Aim of the exercise →
The required answer is an exact copy of every entry underneath.

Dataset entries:
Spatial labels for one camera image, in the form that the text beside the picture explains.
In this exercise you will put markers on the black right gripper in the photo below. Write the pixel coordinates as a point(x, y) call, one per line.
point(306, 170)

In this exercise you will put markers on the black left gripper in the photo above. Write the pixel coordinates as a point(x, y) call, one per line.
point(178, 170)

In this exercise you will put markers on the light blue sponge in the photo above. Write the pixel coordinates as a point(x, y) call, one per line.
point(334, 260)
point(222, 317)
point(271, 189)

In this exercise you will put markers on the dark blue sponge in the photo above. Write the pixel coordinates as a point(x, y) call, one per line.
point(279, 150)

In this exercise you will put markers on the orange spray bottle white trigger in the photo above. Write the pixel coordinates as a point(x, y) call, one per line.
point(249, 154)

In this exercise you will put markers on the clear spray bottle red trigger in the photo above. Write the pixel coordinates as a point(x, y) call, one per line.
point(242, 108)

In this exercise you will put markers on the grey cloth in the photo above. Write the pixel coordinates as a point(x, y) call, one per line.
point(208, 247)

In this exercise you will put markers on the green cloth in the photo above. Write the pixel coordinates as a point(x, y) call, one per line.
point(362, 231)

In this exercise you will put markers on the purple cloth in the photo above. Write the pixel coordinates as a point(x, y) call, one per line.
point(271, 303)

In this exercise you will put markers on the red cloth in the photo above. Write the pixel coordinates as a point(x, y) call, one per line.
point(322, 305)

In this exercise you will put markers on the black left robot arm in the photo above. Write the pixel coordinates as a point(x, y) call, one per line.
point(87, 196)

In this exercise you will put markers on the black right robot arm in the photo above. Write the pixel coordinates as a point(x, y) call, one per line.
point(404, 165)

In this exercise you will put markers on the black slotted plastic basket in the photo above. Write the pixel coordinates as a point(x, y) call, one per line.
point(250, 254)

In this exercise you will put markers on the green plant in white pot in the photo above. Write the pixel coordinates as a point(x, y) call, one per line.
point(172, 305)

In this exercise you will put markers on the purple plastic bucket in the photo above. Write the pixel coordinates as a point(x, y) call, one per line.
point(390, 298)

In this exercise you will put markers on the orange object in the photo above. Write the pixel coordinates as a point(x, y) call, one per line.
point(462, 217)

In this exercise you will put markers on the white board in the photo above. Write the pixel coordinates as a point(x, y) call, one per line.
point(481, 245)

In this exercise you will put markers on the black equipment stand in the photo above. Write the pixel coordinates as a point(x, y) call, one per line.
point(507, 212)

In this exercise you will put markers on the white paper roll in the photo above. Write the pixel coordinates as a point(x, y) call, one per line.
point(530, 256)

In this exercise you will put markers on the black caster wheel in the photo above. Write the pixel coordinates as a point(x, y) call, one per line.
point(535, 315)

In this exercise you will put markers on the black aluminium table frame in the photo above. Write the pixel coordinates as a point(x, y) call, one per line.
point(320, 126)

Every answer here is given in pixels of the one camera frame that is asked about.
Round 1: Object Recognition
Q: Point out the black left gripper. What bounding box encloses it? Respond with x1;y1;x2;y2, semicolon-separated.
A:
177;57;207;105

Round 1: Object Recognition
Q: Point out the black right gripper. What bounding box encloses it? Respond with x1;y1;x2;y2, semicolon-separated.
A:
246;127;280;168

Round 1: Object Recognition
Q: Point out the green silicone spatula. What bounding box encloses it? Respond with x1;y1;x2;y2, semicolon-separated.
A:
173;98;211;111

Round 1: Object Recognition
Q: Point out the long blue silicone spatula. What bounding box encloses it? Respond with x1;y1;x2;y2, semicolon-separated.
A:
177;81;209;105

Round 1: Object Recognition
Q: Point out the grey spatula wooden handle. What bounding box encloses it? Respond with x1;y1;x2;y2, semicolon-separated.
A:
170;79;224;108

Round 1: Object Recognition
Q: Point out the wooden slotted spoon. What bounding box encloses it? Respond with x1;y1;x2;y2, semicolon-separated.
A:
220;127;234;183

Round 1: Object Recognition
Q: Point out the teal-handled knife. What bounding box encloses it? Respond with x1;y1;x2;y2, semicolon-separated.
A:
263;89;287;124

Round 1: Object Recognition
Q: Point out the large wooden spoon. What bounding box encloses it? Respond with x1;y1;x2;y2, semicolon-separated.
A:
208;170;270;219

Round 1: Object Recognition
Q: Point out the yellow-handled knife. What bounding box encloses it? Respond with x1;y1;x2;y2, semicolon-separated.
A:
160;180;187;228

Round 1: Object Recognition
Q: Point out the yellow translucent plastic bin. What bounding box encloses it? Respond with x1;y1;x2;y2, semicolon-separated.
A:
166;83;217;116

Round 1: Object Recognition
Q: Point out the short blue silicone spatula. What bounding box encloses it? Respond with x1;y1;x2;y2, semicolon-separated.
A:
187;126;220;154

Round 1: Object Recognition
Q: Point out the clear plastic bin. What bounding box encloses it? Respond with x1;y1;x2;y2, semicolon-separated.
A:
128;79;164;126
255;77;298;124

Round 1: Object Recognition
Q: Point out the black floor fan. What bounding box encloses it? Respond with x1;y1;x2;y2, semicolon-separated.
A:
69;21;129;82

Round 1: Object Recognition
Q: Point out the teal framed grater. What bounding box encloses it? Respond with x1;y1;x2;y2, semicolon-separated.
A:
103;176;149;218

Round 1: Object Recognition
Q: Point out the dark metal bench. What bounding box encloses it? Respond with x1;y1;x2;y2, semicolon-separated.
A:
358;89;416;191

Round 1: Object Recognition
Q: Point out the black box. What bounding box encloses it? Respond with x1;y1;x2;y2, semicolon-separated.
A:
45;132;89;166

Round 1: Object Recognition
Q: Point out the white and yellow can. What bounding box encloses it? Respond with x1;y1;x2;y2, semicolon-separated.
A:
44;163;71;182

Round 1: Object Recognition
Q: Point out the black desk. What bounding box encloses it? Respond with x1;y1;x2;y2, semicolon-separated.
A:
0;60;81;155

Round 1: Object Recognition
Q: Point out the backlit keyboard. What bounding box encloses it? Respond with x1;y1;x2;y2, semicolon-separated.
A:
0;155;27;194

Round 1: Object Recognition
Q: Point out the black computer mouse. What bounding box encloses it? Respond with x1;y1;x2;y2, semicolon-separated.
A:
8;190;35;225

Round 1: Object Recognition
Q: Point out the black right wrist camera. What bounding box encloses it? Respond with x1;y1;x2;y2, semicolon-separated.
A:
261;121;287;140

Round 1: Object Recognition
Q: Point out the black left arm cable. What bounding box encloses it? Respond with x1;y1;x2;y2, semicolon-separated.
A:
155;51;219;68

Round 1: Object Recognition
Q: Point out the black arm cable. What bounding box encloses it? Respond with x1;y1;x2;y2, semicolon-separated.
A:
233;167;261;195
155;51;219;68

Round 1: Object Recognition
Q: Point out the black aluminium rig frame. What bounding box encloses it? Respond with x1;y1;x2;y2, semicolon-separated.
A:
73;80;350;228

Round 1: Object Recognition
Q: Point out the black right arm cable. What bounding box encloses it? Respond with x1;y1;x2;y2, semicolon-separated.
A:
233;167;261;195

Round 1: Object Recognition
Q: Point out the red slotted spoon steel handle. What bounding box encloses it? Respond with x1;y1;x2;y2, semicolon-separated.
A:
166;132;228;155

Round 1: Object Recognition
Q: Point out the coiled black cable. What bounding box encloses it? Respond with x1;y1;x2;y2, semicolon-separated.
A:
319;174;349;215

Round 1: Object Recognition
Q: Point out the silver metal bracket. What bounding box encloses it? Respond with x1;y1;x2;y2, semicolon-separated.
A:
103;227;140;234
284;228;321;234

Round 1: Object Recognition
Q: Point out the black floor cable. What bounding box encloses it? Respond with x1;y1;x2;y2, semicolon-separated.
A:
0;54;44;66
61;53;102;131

Response box →
Spatial labels for one camera image, in the form that the text beside the picture explains.
In this exercise you will put markers on the black right gripper in the photo below. Write the pixel coordinates as a point(x, y) call, one per line.
point(306, 170)

In this exercise you will put markers on the black left gripper in the photo above. Write the pixel coordinates as a point(x, y) call, one per line.
point(178, 170)

In this exercise you will put markers on the light blue sponge in the photo above. Write the pixel coordinates as a point(x, y) call, one per line.
point(334, 260)
point(222, 317)
point(271, 189)

In this exercise you will put markers on the dark blue sponge in the photo above. Write the pixel coordinates as a point(x, y) call, one per line.
point(279, 150)

In this exercise you will put markers on the orange spray bottle white trigger in the photo above. Write the pixel coordinates as a point(x, y) call, one per line.
point(249, 154)

In this exercise you will put markers on the clear spray bottle red trigger in the photo above. Write the pixel coordinates as a point(x, y) call, one per line.
point(242, 108)

In this exercise you will put markers on the grey cloth in the photo above. Write the pixel coordinates as a point(x, y) call, one per line.
point(208, 247)

In this exercise you will put markers on the green cloth in the photo above. Write the pixel coordinates as a point(x, y) call, one per line.
point(362, 231)

In this exercise you will put markers on the purple cloth in the photo above. Write the pixel coordinates as a point(x, y) call, one per line.
point(271, 303)

In this exercise you will put markers on the red cloth in the photo above. Write the pixel coordinates as a point(x, y) call, one per line.
point(322, 305)

In this exercise you will put markers on the black left robot arm in the photo above. Write the pixel coordinates as a point(x, y) call, one per line.
point(87, 196)

In this exercise you will put markers on the black right robot arm in the photo above. Write the pixel coordinates as a point(x, y) call, one per line.
point(404, 165)

In this exercise you will put markers on the black slotted plastic basket in the photo above. Write the pixel coordinates as a point(x, y) call, one per line.
point(250, 254)

In this exercise you will put markers on the green plant in white pot in the photo above. Write the pixel coordinates as a point(x, y) call, one per line.
point(172, 305)

In this exercise you will put markers on the purple plastic bucket in the photo above. Write the pixel coordinates as a point(x, y) call, one per line.
point(390, 298)

In this exercise you will put markers on the orange object in the photo above. Write the pixel coordinates as a point(x, y) call, one per line.
point(462, 217)

In this exercise you will put markers on the white board in the photo above. Write the pixel coordinates as a point(x, y) call, one per line.
point(481, 245)

In this exercise you will put markers on the black equipment stand in the photo above. Write the pixel coordinates as a point(x, y) call, one per line.
point(507, 212)

In this exercise you will put markers on the white paper roll in the photo above. Write the pixel coordinates as a point(x, y) call, one per line.
point(530, 256)

In this exercise you will put markers on the black caster wheel in the photo above. Write the pixel coordinates as a point(x, y) call, one per line.
point(535, 315)

In this exercise you will put markers on the black aluminium table frame in the photo above. Write the pixel coordinates as a point(x, y) call, one per line.
point(320, 126)

Every answer here is given in pixels of the one camera frame that is asked about.
Round 1: Object Recognition
Q: Point out the black left gripper. What bounding box encloses it? Respond with x1;y1;x2;y2, semicolon-separated.
A:
177;57;207;105

Round 1: Object Recognition
Q: Point out the black right gripper. What bounding box encloses it? Respond with x1;y1;x2;y2, semicolon-separated.
A:
246;127;280;168

Round 1: Object Recognition
Q: Point out the green silicone spatula. What bounding box encloses it? Respond with x1;y1;x2;y2, semicolon-separated.
A:
173;98;211;111

Round 1: Object Recognition
Q: Point out the long blue silicone spatula. What bounding box encloses it? Respond with x1;y1;x2;y2, semicolon-separated.
A:
177;81;209;105

Round 1: Object Recognition
Q: Point out the grey spatula wooden handle. What bounding box encloses it? Respond with x1;y1;x2;y2, semicolon-separated.
A:
170;79;224;108

Round 1: Object Recognition
Q: Point out the wooden slotted spoon. What bounding box encloses it? Respond with x1;y1;x2;y2, semicolon-separated.
A:
220;127;234;183

Round 1: Object Recognition
Q: Point out the teal-handled knife. What bounding box encloses it? Respond with x1;y1;x2;y2, semicolon-separated.
A:
263;89;287;124

Round 1: Object Recognition
Q: Point out the large wooden spoon. What bounding box encloses it? Respond with x1;y1;x2;y2, semicolon-separated.
A:
208;170;270;219

Round 1: Object Recognition
Q: Point out the yellow-handled knife. What bounding box encloses it? Respond with x1;y1;x2;y2, semicolon-separated.
A:
160;180;187;228

Round 1: Object Recognition
Q: Point out the yellow translucent plastic bin. What bounding box encloses it? Respond with x1;y1;x2;y2, semicolon-separated.
A:
166;83;217;116

Round 1: Object Recognition
Q: Point out the short blue silicone spatula. What bounding box encloses it? Respond with x1;y1;x2;y2, semicolon-separated.
A:
187;126;220;154

Round 1: Object Recognition
Q: Point out the clear plastic bin. What bounding box encloses it? Respond with x1;y1;x2;y2, semicolon-separated.
A:
128;79;164;126
255;77;298;124

Round 1: Object Recognition
Q: Point out the black floor fan. What bounding box encloses it? Respond with x1;y1;x2;y2, semicolon-separated.
A:
69;21;129;82

Round 1: Object Recognition
Q: Point out the teal framed grater. What bounding box encloses it? Respond with x1;y1;x2;y2, semicolon-separated.
A:
103;176;149;218

Round 1: Object Recognition
Q: Point out the dark metal bench. What bounding box encloses it? Respond with x1;y1;x2;y2, semicolon-separated.
A:
358;89;416;191

Round 1: Object Recognition
Q: Point out the black box. What bounding box encloses it? Respond with x1;y1;x2;y2, semicolon-separated.
A:
45;132;89;166

Round 1: Object Recognition
Q: Point out the white and yellow can. What bounding box encloses it? Respond with x1;y1;x2;y2, semicolon-separated.
A:
44;163;71;182

Round 1: Object Recognition
Q: Point out the black desk. What bounding box encloses it? Respond with x1;y1;x2;y2, semicolon-separated.
A:
0;60;81;155

Round 1: Object Recognition
Q: Point out the backlit keyboard. What bounding box encloses it? Respond with x1;y1;x2;y2, semicolon-separated.
A:
0;155;27;194

Round 1: Object Recognition
Q: Point out the black computer mouse. What bounding box encloses it? Respond with x1;y1;x2;y2, semicolon-separated.
A:
8;190;35;225

Round 1: Object Recognition
Q: Point out the black right wrist camera. What bounding box encloses it? Respond with x1;y1;x2;y2, semicolon-separated.
A:
261;121;287;140

Round 1: Object Recognition
Q: Point out the black left arm cable. What bounding box encloses it? Respond with x1;y1;x2;y2, semicolon-separated.
A:
155;51;219;68

Round 1: Object Recognition
Q: Point out the black arm cable. What bounding box encloses it? Respond with x1;y1;x2;y2, semicolon-separated.
A:
233;167;261;195
155;51;219;68

Round 1: Object Recognition
Q: Point out the black aluminium rig frame. What bounding box encloses it? Respond with x1;y1;x2;y2, semicolon-separated.
A:
73;80;350;228

Round 1: Object Recognition
Q: Point out the black right arm cable. What bounding box encloses it? Respond with x1;y1;x2;y2, semicolon-separated.
A:
233;167;261;195

Round 1: Object Recognition
Q: Point out the red slotted spoon steel handle. What bounding box encloses it? Respond with x1;y1;x2;y2, semicolon-separated.
A:
166;132;228;155

Round 1: Object Recognition
Q: Point out the coiled black cable. What bounding box encloses it? Respond with x1;y1;x2;y2, semicolon-separated.
A:
319;174;349;215

Round 1: Object Recognition
Q: Point out the silver metal bracket. What bounding box encloses it? Respond with x1;y1;x2;y2, semicolon-separated.
A:
103;227;140;234
284;228;321;234

Round 1: Object Recognition
Q: Point out the black floor cable. What bounding box encloses it? Respond with x1;y1;x2;y2, semicolon-separated.
A:
0;54;44;66
61;53;102;131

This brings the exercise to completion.